* _TRY IT_:
Whatever appears in the data below, copy it exactly.
DATA SECTION section start
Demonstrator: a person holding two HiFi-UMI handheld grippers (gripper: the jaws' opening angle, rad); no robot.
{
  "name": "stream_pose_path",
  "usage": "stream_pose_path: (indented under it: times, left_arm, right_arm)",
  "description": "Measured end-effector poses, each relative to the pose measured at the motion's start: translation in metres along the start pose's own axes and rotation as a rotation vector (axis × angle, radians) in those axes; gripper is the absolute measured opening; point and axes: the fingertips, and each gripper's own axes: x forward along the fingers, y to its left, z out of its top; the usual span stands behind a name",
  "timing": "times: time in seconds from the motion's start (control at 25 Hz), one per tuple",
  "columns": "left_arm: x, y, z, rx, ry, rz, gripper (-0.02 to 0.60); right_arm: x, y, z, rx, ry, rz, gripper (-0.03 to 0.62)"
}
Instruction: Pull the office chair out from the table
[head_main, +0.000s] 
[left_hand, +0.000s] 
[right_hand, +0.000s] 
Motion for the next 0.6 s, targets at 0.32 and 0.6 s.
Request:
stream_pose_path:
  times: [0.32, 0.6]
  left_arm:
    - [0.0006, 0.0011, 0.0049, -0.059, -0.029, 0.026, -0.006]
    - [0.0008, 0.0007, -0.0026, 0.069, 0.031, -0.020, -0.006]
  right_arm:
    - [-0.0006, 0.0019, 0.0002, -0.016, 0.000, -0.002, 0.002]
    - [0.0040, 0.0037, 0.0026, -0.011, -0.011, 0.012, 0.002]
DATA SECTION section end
* _SOLUTION FOR THIS TASK_:
Demonstrator: a person holding two HiFi-UMI handheld grippers (gripper: the jaws' opening angle, rad); no robot.
{
  "name": "stream_pose_path",
  "usage": "stream_pose_path: (indented under it: times, left_arm, right_arm)",
  "description": "Measured end-effector poses, each relative to the pose measured at the motion's start: translation in metres along the start pose's own axes and rotation as a rotation vector (axis × angle, radians) in those axes; gripper is the absolute measured opening; point and axes: the fingertips, and each gripper's own axes: x forward along the fingers, y to its left, z out of its top; the usual span stands behind a name",
  "timing": "times: time in seconds from the motion's start (control at 25 Hz), one per tuple",
  "columns": "left_arm: x, y, z, rx, ry, rz, gripper (-0.02 to 0.60); right_arm: x, y, z, rx, ry, rz, gripper (-0.03 to 0.62)"
}
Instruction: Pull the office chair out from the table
[head_main, +0.000s] 
[left_hand, +0.000s] 
[right_hand, +0.000s] 
Motion for the next 0.6 s, targets at 0.32 and 0.6 s.
Request:
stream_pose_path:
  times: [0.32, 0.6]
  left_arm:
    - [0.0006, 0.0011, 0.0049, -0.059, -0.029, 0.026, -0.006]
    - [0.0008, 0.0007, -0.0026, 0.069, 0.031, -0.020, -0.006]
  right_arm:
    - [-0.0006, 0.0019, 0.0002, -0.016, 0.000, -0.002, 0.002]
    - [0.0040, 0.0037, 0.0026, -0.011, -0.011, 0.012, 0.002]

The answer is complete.